The new study, published online ahead of print by the journal Nature Communications, sheds light on the natural small molecule known as borrelidin.
“Our study may help the rational design of compounds similar to borrelidin with a range of useful applications, particularly in cancer,” said Min Guo, a TSRI associate professor who led the study.
Guo and his colleagues were interested in borrelidin, because it inhibits a specific type of enzyme known as threonyl-tRNA synthetase (ThrRS), ultimately impeding protein synthesis.
Compounds similar to borrelidin have been used as treatments for microbial infections. For example, the natural product mupirocin is approved as a topical treatment for bacterial skin infections and febrifugine (the active component of the Chinese herb Chang Shan (Dichroa febrifuga Lour)) has been used for treating malaria-induced fever for nearly 2,000 years.
Previous studies from the collaborator Professor Christopher S. Francklyn of the University of Vermont College of Medicine and others have shown that borrelidin impedes angiogenesis, the growth of new blood vessels critical for the spread of malignant tumors, as well as increasing apoptosis in certain types of leukemia.
“It is probably the most potent tRNA synthetase inhibitor on Earth,”said Research Associate Pengfei Fang, co-first author of the study and member of the Guo lab at Scripps Florida. “It is also the earliest known tRNA synthetase inhibitor, discovered in 1966 — just a few years after people learned the existence of tRNA synthetase and genetic code.”
Research Associate Xue Yu, also co-first author of the study and a member of the Guo lab, emphasized, “While little is known about how borrelidin works, the fairly widespread use of these types of inhibitors highlights their tremendous potential in a number of medical applications.”
Winning at Musical Chairs
In the new study, the scientists set out to conduct a detailed structural and functional analysis of the binding of borrelidin to both human and bacterial (E. coli) ThrRS in the hope of identifying its unique mechanism.

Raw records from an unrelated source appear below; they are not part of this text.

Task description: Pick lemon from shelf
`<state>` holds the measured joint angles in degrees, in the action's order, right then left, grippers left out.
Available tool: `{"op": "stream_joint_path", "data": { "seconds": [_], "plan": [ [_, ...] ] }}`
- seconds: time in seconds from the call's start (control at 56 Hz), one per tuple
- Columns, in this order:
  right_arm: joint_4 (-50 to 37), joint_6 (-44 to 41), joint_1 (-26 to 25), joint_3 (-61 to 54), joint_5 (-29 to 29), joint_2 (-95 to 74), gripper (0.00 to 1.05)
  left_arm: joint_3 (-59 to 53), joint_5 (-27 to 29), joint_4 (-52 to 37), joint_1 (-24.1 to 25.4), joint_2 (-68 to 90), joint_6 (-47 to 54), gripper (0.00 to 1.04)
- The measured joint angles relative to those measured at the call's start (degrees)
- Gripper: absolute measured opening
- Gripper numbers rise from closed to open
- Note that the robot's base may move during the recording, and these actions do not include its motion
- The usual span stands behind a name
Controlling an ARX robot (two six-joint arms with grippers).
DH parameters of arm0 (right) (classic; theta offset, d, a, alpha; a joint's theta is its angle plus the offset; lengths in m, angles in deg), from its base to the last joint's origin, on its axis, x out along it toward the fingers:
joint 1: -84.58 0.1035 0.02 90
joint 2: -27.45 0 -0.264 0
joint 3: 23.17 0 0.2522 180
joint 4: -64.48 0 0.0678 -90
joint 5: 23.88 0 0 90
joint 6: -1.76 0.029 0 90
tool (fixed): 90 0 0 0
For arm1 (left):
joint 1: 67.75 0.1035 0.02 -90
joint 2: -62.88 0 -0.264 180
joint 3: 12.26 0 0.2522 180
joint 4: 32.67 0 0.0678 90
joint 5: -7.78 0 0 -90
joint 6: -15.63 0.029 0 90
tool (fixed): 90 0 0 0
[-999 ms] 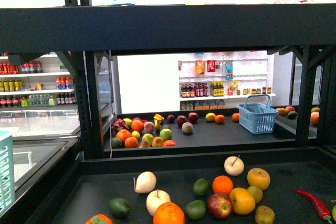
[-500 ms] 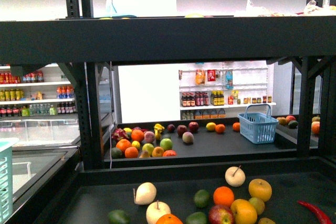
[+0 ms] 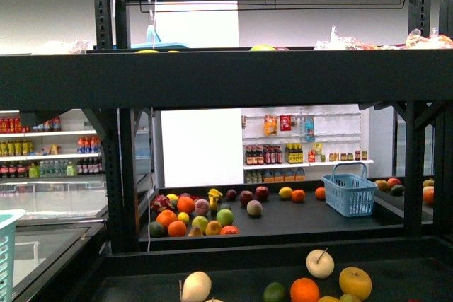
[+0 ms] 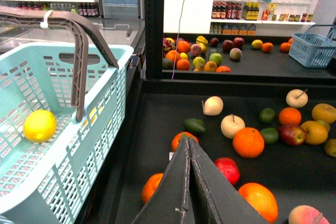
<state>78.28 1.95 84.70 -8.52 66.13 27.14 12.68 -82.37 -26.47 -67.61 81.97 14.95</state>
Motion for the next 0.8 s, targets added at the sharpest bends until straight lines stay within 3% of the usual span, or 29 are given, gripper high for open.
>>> {"op": "stream_joint_path", "data": {
  "seconds": [0.393,0.5,0.732,0.803],
  "plan": [
    [0.0,0.0,0.0,0.0,0.0,0.0,0.97,-6.7,0.0,0.3,0.0,-7.6,0.0,0.03],
    [0.0,0.0,0.0,0.0,0.0,0.0,0.97,-7.5,0.1,7.4,0.0,-14.4,0.0,0.03],
    [0.0,0.0,0.0,0.0,0.0,0.0,0.97,-8.7,0.2,7.6,0.0,-17.1,0.1,0.03],
    [0.0,0.0,0.0,0.0,0.0,0.0,0.97,-10.3,0.2,7.6,0.0,-18.5,0.1,0.11]
  ]
}}
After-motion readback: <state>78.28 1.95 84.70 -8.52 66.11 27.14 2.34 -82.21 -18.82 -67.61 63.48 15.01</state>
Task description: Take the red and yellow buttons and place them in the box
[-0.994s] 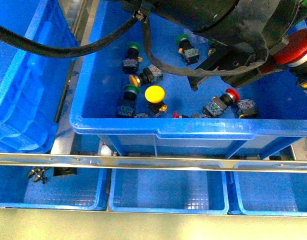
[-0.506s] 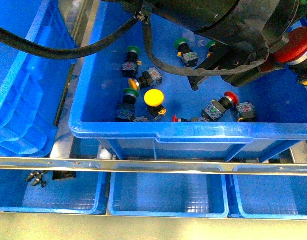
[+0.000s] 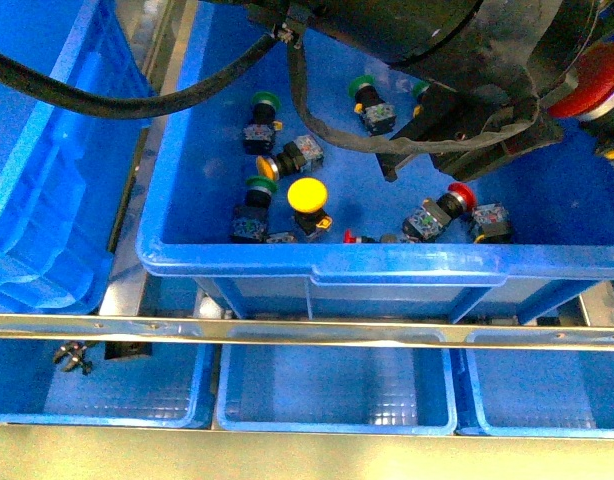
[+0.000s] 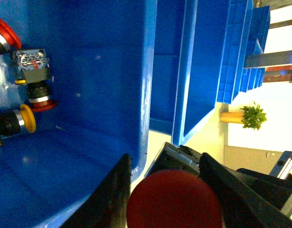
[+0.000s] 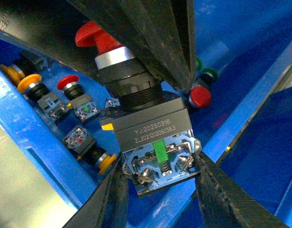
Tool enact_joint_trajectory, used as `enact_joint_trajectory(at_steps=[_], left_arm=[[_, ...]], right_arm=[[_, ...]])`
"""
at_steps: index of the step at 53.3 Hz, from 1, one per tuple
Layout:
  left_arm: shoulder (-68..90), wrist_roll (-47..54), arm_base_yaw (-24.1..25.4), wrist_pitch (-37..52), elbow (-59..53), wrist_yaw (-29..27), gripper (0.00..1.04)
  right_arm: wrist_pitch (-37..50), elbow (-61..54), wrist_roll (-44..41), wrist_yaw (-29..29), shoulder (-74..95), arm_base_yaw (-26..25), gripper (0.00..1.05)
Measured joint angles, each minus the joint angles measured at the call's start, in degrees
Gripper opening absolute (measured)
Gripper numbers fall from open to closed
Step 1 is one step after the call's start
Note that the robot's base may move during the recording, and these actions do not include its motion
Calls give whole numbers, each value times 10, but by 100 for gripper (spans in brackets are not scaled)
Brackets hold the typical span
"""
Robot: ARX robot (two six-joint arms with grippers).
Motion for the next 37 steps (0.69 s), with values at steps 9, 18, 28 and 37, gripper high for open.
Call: enact_joint_trajectory(at_steps=[9,18,28,37], left_arm=[[1,5,0,-5,0,-8,79],[1,13,0,-5,0,-12,99],[1,21,1,-5,0,-25,97],[1,42,11,-4,0,-37,97]], right_arm=[[0,0,0,0,-3,-4,32],[-1,0,-2,0,-3,-10,32],[1,0,-4,1,-2,-23,32],[1,0,-10,0,0,-40,32]])
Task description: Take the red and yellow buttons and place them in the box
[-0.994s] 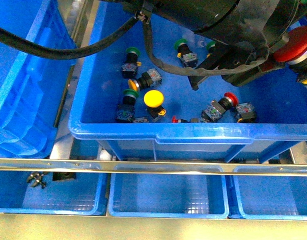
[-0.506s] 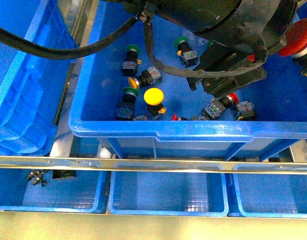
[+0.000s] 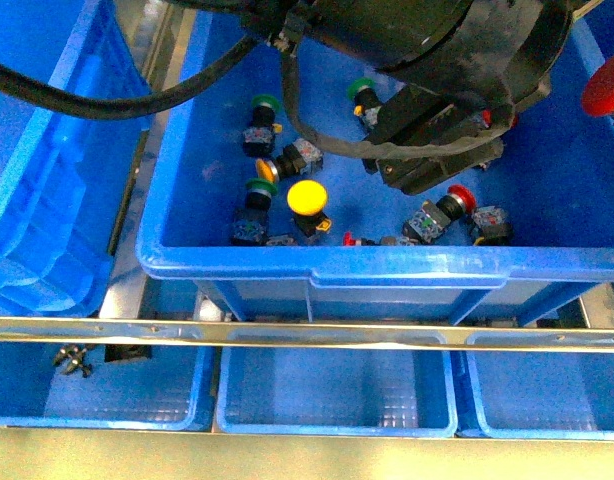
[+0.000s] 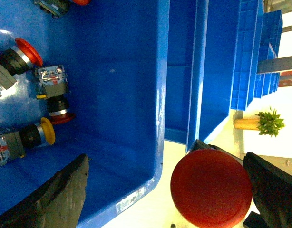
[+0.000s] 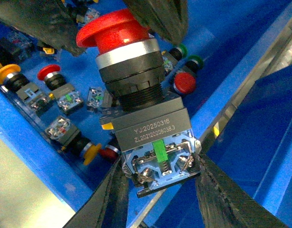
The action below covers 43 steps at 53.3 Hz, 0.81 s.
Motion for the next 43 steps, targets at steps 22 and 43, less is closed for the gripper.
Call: enact_joint_trajectory(at_steps=[22,43], left_arm=[[10,157,88,-41,0,-50,97],[-189,364,132,18,-204,-135,97]], right_arm=[[-5,-5,-5,0,1,-24,32],[7,10,-6,14,20,-96,32]])
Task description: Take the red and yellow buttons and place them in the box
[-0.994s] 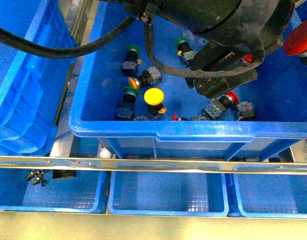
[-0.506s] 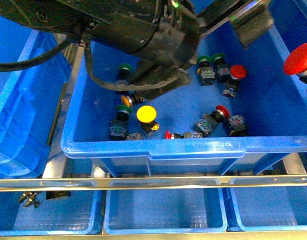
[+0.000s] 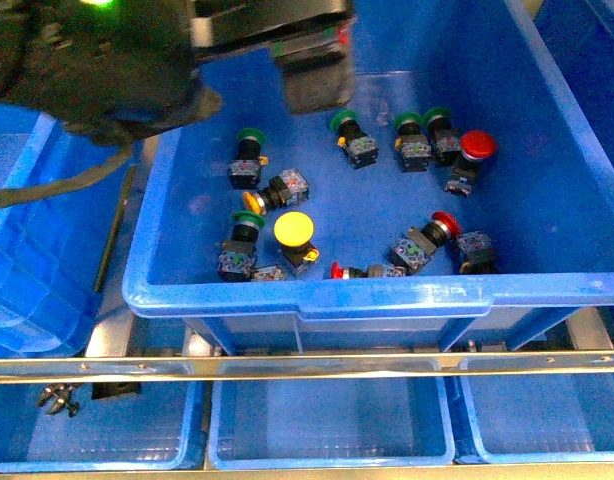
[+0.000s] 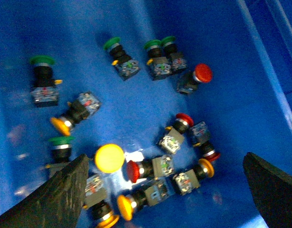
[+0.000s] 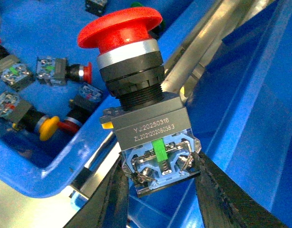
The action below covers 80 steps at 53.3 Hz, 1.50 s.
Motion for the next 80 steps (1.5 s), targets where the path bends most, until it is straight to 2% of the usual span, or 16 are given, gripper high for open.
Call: enact_joint_trajectory(at_steps=[12,23,26,27,28,30,33,34,36,39,41,43,44,46,48,80], left_arm=[[-179,55,49,-17,-184,0,97],[-372,71,117,-142,-312,11,97],[-418,84,124,-137,-350,-22,95],[-444,101,123,-79,-383,-71,90],[-455,107,123,-54,-396,-80,89],[-501,130,126,13,-440,-135,82],[-603,154,130,-11,-447,-182,73],[-695,159,135,-72,-447,-192,67],[-815,169,144,-151,-447,-178,58],[-916,177,163,-205,-447,-161,44],[-929,179,177,-212,-446,-153,35],[-932,182,214,-223,-446,-90,26],[-932,183,229,-223,-446,-78,22],[-932,183,258,-224,-445,-71,12],[-930,184,264,-224,-443,-67,3],[-920,184,265,-223,-439,-63,2]], right_arm=[[-21,7,1,1,-22,-22,32],[-37,8,35,1,-68,-35,32],[-42,8,41,1,-83,-36,32],[-44,8,45,1,-85,-36,32],[-47,8,48,1,-90,-36,32],[-50,7,60,1,-101,-36,32],[-51,7,76,1,-115,-34,32],[-52,7,83,0,-120,-33,32],[-54,6,100,-1,-130,-30,32],[-61,-3,121,-8,-150,-25,32],[-66,-6,129,-9,-160,-23,32],[-68,-9,132,-10,-169,-21,32],[-68,-9,138,-10,-170,-21,32],[-70,-11,143,-8,-174,-21,32],[-75,-12,143,-7,-177,-21,32],[-105,-22,151,-28,-202,-62,32]])
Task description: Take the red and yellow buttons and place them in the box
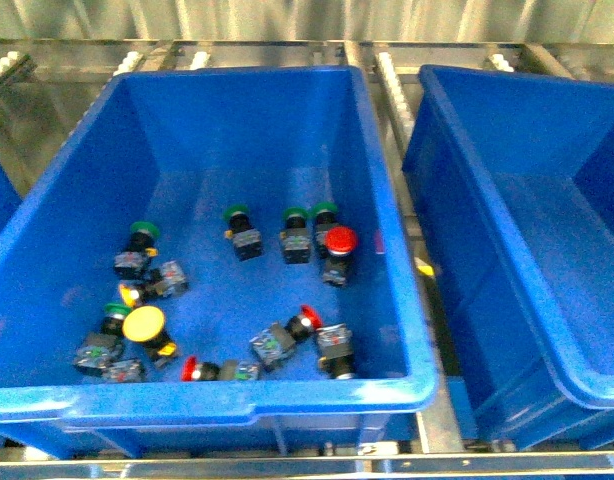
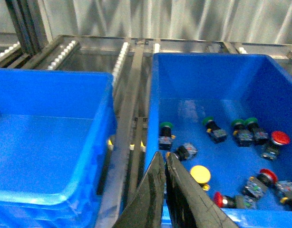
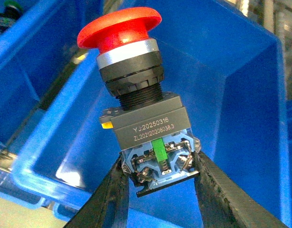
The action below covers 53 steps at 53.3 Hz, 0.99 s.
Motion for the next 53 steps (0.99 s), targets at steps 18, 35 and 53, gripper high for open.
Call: enact_joint_trajectory(at_steps=[18,35,53], left_arm=[[0,0,0,2,0,0,2],[0,1,0,2,0,0,2],[0,1,2,3,1,3,16]], right_arm=[[0,0,0,-13,5,-14,32],[2,5,-1,-24,23,-24,32],[33,7,4,-37,46,-15,32]])
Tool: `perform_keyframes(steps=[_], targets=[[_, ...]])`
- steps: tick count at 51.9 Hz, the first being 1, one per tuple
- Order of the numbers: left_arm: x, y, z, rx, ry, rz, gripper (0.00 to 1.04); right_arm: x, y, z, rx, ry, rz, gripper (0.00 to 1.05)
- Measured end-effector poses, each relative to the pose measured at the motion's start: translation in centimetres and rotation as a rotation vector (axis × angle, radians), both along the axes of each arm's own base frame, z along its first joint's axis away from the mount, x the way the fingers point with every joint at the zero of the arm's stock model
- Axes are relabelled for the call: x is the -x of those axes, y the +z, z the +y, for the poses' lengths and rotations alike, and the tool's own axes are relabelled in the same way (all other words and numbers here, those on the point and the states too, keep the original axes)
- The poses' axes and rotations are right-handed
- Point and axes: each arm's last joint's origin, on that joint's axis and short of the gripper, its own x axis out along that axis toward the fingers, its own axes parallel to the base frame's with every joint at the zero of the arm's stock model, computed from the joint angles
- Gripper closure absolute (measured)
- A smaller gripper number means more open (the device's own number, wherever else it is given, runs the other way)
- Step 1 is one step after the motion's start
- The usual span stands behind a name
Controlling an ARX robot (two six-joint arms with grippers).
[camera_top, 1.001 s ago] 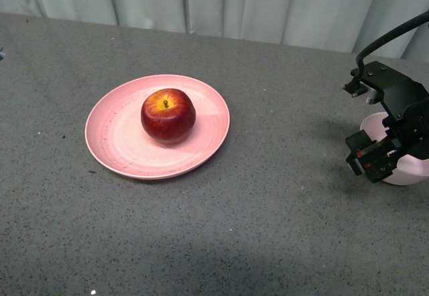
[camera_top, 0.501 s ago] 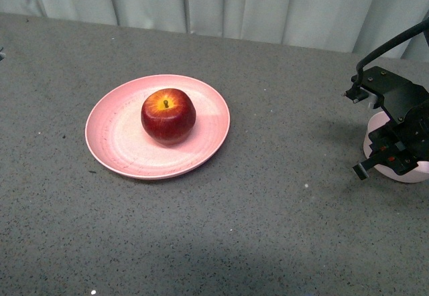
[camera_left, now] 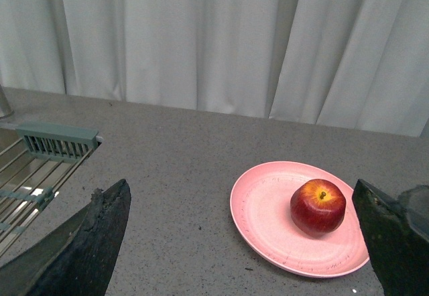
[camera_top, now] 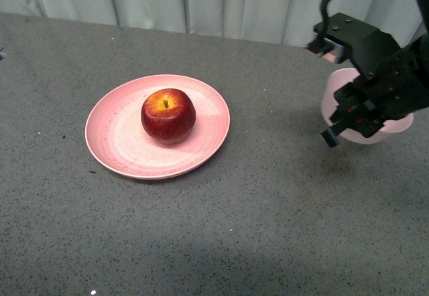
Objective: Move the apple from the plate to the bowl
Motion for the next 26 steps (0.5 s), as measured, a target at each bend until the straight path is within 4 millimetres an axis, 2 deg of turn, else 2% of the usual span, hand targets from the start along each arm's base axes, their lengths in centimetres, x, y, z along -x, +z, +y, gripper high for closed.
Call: perform_keyframes(steps=[10, 15, 26], targets=[[0.0, 0.0, 0.0, 0.0, 0.0, 0.0, 0.07, 0.0, -0.4, 5.3, -0.049, 0.121, 0.034, 1.04], [0.0, 0.0, 0.0, 0.0, 0.0, 0.0, 0.07, -0.3, -1.3, 7.0, -0.06, 0.134, 0.061, 1.04], [0.0, 0.0, 0.0, 0.0, 0.0, 0.0, 0.07, -0.9, -2.8, 8.3, -0.093, 0.131, 0.123, 1.04]])
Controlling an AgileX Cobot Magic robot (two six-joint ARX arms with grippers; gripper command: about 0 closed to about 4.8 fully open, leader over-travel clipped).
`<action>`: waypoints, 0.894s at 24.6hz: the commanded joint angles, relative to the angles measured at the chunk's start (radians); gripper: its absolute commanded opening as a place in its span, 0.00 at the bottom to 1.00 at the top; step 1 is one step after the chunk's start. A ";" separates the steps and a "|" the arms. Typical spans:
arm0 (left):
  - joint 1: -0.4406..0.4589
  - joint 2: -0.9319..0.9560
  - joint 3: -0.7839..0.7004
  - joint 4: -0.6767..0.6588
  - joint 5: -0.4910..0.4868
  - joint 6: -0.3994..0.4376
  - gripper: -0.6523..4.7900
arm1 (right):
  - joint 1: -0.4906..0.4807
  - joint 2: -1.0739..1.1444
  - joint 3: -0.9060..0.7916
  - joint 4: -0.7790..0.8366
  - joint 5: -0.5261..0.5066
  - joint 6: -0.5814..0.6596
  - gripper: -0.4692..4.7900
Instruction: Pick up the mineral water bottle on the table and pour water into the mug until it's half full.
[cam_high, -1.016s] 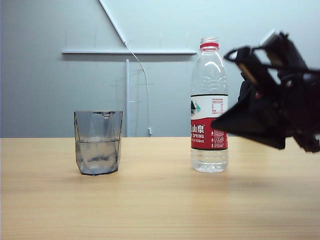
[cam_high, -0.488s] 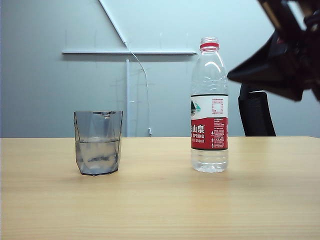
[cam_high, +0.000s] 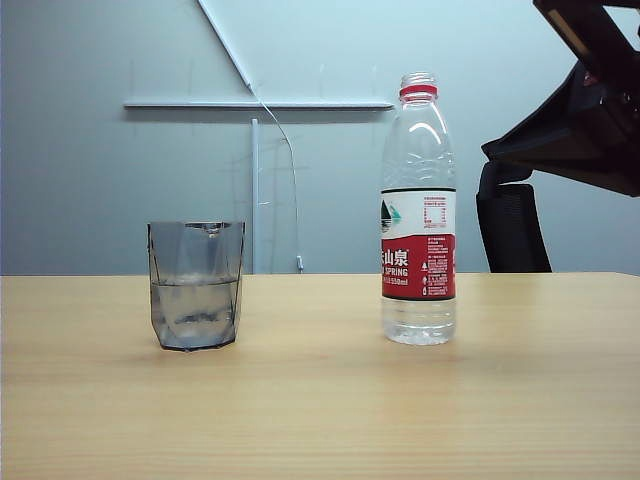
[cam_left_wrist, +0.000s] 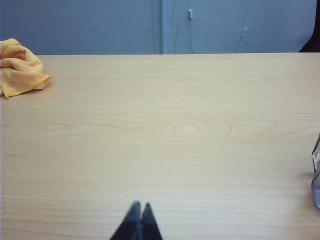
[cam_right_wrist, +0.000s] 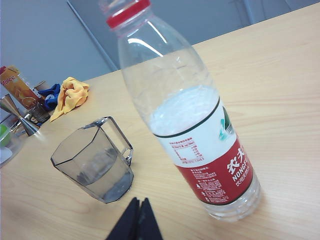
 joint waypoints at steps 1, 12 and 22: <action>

The researchers succeeded, and the new study shows for the first time that borrelidin occupies four distinct subsites on both the bacterial and human tRNA synthetase, including all three subsites for its normal binding substrates and an extra one that is created when the compound binds. In this way, borrelidin crowds out all natural partners that would otherwise bind those sites and fuel the process of protein synthesis.
In that sense, borrelidin more or less wins the game of molecular musical chairs by taking over everyone’s seat well before the music starts, even including the aisles.
Because each of the subsites is essential for its activity, the fact that borrelidin occupies four subsites within ThrRS, an apparent inhibitory overkill, was a quite surprise, and indeed accounts for its potency as validated by further experiments done in both in vitro and in cells.
“This has never been seen in any other tRNA synthetase inhibitors, including the ones sold as medicines,” said Guo. “This finding establishes a new inhibitor class and highlights the striking design of this natural compound that inhibits tRNA synthetases in two of the three kingdoms of life.”